ByMadhumita Chakraborty
Apr 25, 2018 07:57 PM IST

If college teachers have to spend 24 hours a week on teaching and administrative work, they will have little time for knowledge production

I have been a teacher at a Delhi University (DU) college for the past 15 years. In this period, we have been subjected to an unprecedented number of changes in the course structure, curriculum, and grading mechanisms, and each time teachers have been forced to accept what was presented to them as a fait accompli. One may be surprised to learn that in the last academic session, DU had three different courses during the three-year course for undergraduate students, with three different marking schemes. Such has been the plethora of changes — from semester to FYUP (four-year undergraduate programme) and then to CBCS (choice-based credit system). Meanwhile, government policies over the past few years have meant that ad hoc teachers have not become permanent even after seven to eight years of teaching, and permanent teachers are awaiting promotion due to them since 2009.

DUTA members demand roll back of the UGC’s gazette Notification 2016 in New Delhi, May 30(Hindustan Times)
DUTA members demand roll back of the UGC’s gazette Notification 2016 in New Delhi, May 30(Hindustan Times)
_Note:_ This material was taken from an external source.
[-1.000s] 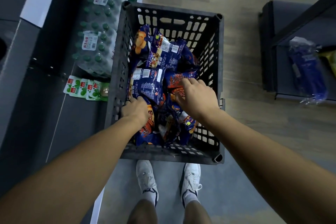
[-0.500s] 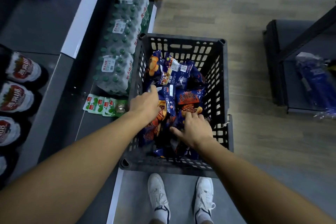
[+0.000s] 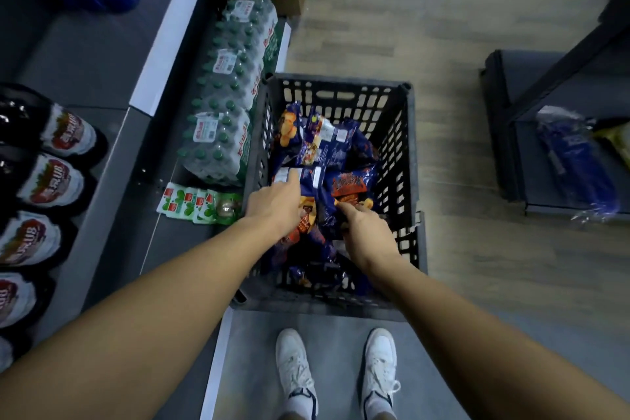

Read: ‘UGC relents’ but teachers to continue their boycott

In the midst of all this, on May 4 the ministry of human resource development brought out a gazette notification via the University Grants Commission, which is the only grant-giving agency in the country which has been vested with two responsibilities: Providing funds and coordination, determination and maintenance of standards in institutions of higher education, stating that university teachers would now have to take 14, 16, 18 lectures a week, depending on their designation, apart from tutorials and administrative work, which would account for another six hours per week. Why is this significant? First, the UGC notification talks of 600 annual teaching hours, which is impossible even if one teaches all seven days of the week and takes no leave in the year. The guidelines now expect even more work in less time. Second, the notification makes tutorials optional and outside direct teaching hours. Tutorials have always been included in direct contact hours, and now in one stroke the UGC and the ministry have ensured that 5,000 ad hoc teachers would be jobless in DU alone, and in many departments, even permanent faculty would become surplus. Tutorials enable more focused discussion in smaller groups, and are a critical part of our social justice mechanism. Many students from deprived communities who hesitate to speak up in class are much more open in tutorials, which play a major role in their overall performance. With so many young colleagues already bearing the brunt of contractual ad hoc appointment, this notification has taken away their jobs and left them overqualified for many others — all this despite being armed with MA/MSc, MPhil and PhD degrees, with quality publications and even authored books to their credit.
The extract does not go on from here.